WHAT THE EXERCISE ASKS.
Among the entries below, copy only the span from the line containing "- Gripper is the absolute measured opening" through the line containing "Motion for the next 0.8". Do so exactly, and skip the pictures.

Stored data
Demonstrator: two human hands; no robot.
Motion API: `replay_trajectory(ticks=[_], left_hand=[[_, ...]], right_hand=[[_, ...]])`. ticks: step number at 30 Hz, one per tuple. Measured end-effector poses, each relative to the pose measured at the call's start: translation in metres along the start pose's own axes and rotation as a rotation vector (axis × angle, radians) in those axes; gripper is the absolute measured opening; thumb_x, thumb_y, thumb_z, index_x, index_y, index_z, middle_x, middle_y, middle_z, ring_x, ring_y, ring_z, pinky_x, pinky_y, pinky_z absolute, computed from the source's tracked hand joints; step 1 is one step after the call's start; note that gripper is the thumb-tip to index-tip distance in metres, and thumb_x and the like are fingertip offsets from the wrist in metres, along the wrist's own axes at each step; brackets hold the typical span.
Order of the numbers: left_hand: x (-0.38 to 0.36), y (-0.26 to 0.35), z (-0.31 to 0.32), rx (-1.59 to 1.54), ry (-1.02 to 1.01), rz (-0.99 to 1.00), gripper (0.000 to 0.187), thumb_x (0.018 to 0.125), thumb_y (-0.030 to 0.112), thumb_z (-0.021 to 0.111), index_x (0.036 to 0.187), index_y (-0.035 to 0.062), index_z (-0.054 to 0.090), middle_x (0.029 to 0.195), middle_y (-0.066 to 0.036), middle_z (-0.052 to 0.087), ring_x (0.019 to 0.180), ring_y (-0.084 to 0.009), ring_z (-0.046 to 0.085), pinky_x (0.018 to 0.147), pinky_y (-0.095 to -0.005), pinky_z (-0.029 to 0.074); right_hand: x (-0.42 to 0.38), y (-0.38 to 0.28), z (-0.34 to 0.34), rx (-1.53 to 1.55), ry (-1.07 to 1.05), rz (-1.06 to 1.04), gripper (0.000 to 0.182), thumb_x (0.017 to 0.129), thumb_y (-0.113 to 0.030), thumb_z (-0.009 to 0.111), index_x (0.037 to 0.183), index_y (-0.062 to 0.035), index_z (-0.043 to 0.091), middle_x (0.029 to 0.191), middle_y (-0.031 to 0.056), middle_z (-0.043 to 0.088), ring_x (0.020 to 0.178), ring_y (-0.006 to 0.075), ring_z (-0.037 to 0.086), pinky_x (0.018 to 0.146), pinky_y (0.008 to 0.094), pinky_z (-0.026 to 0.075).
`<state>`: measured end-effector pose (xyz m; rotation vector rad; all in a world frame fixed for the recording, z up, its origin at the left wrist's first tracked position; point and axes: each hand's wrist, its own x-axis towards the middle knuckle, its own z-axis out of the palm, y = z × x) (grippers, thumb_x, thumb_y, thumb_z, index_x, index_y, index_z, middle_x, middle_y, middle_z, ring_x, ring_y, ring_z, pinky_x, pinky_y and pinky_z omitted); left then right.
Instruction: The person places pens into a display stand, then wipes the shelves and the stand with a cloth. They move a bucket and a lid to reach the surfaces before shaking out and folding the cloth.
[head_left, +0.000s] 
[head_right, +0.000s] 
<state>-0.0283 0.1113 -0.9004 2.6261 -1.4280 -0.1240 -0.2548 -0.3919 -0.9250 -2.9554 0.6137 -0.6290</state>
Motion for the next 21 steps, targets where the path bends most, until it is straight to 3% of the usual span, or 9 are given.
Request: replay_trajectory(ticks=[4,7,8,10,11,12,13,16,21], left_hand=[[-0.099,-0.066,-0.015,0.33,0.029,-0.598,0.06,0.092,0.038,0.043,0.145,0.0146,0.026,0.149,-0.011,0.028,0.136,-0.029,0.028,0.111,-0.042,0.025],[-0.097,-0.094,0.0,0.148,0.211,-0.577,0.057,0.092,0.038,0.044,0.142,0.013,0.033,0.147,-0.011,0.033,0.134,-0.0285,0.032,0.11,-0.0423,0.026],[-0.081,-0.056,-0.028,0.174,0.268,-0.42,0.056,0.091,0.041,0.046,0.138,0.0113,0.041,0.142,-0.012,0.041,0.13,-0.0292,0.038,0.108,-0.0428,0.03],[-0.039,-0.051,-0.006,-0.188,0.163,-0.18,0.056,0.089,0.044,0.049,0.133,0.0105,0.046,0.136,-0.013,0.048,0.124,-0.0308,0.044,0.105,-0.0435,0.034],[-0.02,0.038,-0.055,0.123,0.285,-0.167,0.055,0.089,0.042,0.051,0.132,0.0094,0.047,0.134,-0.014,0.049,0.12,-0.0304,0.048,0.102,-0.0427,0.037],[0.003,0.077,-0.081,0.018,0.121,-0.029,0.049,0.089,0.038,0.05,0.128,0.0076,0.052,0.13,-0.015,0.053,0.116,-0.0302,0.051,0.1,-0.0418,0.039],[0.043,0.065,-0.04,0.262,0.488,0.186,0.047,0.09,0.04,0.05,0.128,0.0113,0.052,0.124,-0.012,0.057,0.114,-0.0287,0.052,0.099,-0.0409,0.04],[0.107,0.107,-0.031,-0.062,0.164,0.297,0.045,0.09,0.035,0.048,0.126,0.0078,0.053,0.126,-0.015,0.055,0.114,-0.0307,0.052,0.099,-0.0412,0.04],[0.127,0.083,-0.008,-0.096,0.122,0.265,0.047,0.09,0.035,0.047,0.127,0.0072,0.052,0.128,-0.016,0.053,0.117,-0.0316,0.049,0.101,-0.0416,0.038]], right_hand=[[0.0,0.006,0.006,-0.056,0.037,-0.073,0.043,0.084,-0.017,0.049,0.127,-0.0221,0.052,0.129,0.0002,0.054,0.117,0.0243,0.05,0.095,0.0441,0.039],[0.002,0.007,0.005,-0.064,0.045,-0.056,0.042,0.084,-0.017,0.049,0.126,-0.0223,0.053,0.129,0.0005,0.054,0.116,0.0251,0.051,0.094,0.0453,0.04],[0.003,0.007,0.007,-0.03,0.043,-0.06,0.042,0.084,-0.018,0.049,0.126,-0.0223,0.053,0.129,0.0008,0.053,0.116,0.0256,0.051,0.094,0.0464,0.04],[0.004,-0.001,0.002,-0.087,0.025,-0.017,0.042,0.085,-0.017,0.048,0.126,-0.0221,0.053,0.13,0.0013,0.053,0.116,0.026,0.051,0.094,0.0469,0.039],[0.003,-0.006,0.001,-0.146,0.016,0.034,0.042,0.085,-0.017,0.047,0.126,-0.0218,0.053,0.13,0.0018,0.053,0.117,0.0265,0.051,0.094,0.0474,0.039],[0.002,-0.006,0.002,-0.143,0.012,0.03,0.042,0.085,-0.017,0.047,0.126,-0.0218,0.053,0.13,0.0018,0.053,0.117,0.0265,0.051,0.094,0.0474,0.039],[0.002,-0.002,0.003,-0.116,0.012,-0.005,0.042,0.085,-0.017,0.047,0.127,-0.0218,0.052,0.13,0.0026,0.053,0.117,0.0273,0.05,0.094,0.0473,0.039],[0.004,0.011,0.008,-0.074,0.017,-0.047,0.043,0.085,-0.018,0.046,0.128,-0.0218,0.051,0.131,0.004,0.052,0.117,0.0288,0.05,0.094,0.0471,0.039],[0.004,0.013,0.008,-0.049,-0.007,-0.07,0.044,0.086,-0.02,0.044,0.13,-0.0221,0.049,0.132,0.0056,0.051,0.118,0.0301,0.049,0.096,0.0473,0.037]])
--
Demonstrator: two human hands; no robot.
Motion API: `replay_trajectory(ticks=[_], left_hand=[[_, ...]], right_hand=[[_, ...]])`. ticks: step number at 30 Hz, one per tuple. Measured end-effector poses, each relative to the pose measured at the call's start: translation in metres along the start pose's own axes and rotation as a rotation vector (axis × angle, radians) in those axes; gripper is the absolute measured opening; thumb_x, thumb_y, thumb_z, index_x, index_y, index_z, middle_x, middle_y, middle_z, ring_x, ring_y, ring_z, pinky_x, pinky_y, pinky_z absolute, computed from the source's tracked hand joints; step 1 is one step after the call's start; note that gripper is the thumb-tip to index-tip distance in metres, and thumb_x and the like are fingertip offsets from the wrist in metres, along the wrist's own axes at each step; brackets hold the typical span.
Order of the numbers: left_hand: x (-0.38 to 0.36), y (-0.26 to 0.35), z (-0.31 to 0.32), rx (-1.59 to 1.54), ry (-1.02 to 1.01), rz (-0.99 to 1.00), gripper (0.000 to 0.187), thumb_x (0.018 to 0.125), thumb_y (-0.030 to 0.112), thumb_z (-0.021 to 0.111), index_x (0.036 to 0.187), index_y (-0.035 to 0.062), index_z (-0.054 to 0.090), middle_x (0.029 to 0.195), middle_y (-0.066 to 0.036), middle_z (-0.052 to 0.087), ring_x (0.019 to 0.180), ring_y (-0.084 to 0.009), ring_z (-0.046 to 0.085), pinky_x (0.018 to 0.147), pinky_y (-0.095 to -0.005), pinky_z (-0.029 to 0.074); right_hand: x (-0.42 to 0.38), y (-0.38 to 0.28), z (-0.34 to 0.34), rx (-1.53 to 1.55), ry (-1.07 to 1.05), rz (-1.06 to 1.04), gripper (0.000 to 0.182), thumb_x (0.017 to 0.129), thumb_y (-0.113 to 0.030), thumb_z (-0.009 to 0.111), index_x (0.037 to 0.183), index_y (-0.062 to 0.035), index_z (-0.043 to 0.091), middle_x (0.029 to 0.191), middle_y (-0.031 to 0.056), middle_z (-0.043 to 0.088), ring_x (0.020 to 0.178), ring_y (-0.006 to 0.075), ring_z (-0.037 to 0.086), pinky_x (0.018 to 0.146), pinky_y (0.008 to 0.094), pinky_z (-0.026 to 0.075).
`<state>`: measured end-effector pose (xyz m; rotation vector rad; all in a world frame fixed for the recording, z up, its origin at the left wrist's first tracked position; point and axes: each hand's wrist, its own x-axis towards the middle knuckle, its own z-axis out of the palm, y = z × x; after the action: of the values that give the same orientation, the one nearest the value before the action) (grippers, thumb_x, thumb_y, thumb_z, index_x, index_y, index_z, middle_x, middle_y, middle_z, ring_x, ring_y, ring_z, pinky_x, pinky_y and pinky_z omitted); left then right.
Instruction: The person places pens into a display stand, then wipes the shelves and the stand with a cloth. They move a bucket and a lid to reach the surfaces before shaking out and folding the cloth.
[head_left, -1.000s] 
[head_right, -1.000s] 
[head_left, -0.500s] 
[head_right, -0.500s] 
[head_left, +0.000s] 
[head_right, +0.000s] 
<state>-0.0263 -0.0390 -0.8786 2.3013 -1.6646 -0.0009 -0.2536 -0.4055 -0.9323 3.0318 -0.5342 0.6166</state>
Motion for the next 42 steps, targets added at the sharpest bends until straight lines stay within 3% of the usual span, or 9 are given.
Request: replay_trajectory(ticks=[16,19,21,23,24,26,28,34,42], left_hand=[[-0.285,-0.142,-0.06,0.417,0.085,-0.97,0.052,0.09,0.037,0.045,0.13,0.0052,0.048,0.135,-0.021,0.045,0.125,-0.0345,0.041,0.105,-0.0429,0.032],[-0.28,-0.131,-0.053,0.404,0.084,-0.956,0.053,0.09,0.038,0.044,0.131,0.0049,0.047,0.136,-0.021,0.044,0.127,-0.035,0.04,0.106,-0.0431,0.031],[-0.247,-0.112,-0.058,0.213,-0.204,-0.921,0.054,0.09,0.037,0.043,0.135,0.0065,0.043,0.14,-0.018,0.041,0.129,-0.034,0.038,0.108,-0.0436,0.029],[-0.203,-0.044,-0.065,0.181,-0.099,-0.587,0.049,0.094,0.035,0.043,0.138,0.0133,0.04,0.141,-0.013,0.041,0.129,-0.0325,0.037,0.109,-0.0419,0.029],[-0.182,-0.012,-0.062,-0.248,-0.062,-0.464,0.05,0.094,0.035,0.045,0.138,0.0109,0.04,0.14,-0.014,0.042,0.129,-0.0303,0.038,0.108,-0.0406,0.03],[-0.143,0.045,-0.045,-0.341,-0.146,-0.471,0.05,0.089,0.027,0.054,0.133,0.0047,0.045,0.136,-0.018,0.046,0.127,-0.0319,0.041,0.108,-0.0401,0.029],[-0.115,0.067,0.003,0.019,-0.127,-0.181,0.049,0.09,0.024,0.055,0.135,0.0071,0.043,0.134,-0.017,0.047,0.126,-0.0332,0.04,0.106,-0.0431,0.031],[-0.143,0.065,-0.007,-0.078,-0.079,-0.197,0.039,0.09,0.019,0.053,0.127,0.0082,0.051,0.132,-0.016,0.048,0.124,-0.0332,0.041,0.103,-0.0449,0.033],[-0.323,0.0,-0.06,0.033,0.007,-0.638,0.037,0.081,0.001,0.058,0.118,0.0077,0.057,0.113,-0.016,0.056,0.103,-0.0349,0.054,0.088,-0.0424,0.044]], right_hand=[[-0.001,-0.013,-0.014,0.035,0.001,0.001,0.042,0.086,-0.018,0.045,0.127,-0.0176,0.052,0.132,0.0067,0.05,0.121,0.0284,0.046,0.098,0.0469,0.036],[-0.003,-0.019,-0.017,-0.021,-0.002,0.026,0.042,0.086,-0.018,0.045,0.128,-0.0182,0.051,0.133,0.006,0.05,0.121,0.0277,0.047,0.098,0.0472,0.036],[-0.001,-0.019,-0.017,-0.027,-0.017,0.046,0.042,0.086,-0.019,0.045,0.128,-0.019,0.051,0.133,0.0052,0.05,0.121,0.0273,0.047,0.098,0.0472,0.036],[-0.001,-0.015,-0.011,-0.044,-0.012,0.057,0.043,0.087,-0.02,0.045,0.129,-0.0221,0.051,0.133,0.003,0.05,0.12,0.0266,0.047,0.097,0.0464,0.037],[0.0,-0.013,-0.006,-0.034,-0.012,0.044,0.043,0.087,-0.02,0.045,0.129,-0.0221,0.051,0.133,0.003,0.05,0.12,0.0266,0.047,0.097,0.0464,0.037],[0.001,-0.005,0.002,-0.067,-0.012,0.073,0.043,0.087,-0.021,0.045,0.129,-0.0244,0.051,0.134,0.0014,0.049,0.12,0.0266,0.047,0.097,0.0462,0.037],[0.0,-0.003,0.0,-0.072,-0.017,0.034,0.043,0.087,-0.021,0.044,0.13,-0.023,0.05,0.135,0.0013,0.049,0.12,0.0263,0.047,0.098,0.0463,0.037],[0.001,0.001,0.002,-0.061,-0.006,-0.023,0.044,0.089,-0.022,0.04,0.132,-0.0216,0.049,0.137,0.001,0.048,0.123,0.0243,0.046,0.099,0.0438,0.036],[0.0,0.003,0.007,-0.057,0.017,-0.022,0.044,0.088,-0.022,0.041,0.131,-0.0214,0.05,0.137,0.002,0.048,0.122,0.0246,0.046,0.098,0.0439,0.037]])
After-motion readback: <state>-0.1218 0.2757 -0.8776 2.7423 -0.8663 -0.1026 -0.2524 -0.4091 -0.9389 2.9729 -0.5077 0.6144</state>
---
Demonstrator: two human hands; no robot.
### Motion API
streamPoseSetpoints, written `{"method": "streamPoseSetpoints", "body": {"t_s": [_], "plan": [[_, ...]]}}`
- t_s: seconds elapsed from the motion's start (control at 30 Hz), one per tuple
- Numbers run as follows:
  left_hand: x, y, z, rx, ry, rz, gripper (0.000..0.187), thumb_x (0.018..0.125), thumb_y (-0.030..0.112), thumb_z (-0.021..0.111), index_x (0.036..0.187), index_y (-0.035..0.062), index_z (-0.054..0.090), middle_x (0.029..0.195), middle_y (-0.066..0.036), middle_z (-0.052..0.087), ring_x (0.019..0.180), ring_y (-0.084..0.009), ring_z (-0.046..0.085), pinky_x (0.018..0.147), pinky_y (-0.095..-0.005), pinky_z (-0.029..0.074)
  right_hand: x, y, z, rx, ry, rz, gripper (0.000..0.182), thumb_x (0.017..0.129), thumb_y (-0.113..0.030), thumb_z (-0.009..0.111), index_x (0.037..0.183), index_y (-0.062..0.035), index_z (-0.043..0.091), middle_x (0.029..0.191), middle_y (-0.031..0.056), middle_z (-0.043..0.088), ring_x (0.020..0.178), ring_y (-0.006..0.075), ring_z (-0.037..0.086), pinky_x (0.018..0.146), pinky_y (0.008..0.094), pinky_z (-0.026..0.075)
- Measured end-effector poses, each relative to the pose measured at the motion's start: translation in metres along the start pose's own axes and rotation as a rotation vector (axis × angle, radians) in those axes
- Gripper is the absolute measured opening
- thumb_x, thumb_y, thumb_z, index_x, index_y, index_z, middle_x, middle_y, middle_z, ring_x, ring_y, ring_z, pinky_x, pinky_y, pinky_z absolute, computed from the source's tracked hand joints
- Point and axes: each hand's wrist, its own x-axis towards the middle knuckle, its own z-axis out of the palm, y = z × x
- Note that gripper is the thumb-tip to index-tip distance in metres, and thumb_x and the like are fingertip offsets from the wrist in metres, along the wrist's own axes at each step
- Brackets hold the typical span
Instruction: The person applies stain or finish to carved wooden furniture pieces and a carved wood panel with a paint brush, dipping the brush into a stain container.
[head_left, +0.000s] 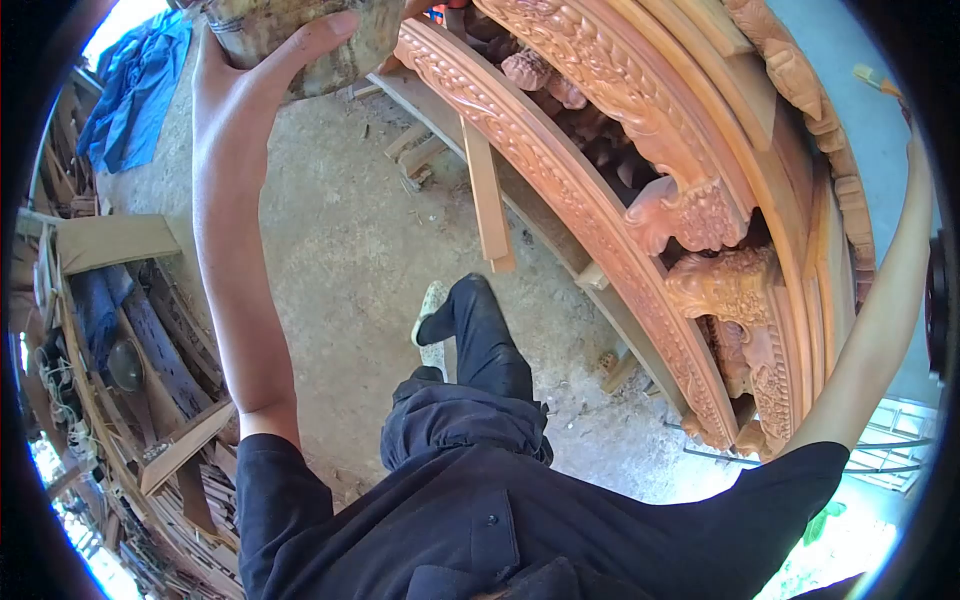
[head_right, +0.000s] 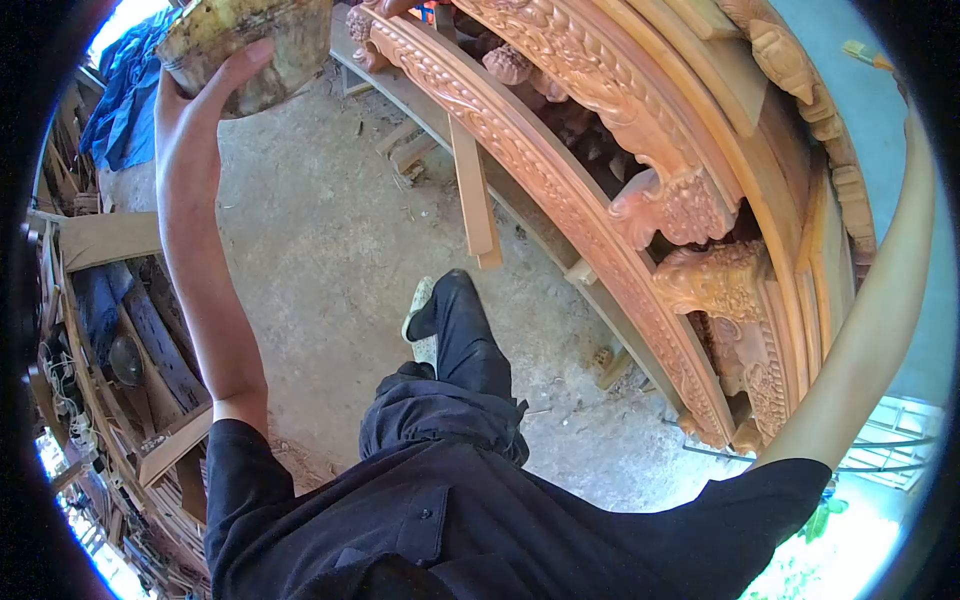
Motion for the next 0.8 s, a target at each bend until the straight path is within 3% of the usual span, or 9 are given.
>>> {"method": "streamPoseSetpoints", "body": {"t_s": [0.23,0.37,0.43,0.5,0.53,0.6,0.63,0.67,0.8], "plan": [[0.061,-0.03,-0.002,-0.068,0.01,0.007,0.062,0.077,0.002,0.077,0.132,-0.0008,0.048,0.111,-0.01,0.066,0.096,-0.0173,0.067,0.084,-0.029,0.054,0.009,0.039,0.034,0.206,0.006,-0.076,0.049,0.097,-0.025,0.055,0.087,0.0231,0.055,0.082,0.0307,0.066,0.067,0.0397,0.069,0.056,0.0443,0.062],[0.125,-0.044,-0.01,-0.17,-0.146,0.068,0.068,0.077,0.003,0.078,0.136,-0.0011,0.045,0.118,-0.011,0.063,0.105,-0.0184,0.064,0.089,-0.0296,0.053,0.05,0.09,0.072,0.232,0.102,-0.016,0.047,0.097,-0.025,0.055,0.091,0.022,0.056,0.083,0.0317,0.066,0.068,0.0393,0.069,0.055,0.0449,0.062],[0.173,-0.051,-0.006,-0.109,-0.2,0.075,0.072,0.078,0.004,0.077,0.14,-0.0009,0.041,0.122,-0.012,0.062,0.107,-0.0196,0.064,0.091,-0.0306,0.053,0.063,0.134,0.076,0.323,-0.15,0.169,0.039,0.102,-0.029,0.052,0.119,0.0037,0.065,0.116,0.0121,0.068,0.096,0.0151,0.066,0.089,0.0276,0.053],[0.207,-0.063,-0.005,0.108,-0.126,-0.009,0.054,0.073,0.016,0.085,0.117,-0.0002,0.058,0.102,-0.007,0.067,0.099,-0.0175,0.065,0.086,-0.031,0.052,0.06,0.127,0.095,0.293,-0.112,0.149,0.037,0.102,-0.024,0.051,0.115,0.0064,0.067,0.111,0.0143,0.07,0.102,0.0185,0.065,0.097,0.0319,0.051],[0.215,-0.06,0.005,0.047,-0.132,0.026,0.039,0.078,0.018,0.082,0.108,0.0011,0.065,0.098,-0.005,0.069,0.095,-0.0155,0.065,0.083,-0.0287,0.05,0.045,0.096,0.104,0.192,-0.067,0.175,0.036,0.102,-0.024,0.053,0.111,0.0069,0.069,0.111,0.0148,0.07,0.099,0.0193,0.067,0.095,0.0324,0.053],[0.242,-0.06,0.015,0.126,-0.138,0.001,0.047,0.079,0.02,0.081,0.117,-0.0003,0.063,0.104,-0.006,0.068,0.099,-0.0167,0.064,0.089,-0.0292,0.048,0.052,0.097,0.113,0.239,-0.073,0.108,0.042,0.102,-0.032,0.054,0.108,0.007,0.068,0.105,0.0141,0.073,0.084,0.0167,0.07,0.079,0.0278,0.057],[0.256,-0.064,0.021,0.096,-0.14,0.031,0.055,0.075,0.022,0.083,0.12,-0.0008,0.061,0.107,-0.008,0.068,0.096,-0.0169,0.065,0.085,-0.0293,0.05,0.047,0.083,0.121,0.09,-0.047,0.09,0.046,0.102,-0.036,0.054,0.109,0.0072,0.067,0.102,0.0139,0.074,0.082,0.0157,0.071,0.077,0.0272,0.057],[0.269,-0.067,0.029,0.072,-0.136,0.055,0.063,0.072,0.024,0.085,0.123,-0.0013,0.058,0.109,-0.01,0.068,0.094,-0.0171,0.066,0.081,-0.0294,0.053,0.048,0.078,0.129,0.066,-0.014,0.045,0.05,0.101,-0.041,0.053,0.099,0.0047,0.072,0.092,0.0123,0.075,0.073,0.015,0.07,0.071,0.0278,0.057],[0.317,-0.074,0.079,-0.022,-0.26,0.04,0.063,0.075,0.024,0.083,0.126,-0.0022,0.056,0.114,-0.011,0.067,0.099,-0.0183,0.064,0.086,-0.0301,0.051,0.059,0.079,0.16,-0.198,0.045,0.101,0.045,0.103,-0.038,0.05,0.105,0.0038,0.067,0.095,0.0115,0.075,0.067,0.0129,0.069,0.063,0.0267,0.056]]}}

ANSWER FOR THIS EXERCISE.
- Gripper is the absolute measured opening
- thumb_x, thumb_y, thumb_z, index_x, index_y, index_z, middle_x, middle_y, middle_z, ring_x, ring_y, ring_z, pinky_x, pinky_y, pinky_z absolute, computed from the source's tracked hand joints
- Point and axes: each hand's wrist, its own x-axis towards the middle knuckle, its own z-axis out of the palm, y = z × x
- Note that gripper is the thumb-tip to index-tip distance in metres, and thumb_x and the like are fingertip offsets from the wrist in metres, along the wrist's own axes at each step
- Brackets hold the typical span
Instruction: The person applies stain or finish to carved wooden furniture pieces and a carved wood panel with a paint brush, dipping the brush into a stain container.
[head_left, +0.000s] 
[head_right, +0.000s] 
Motion for the next 0.8 s, a target at each bend until the straight path is within 3% of the usual span, or 9 are given.

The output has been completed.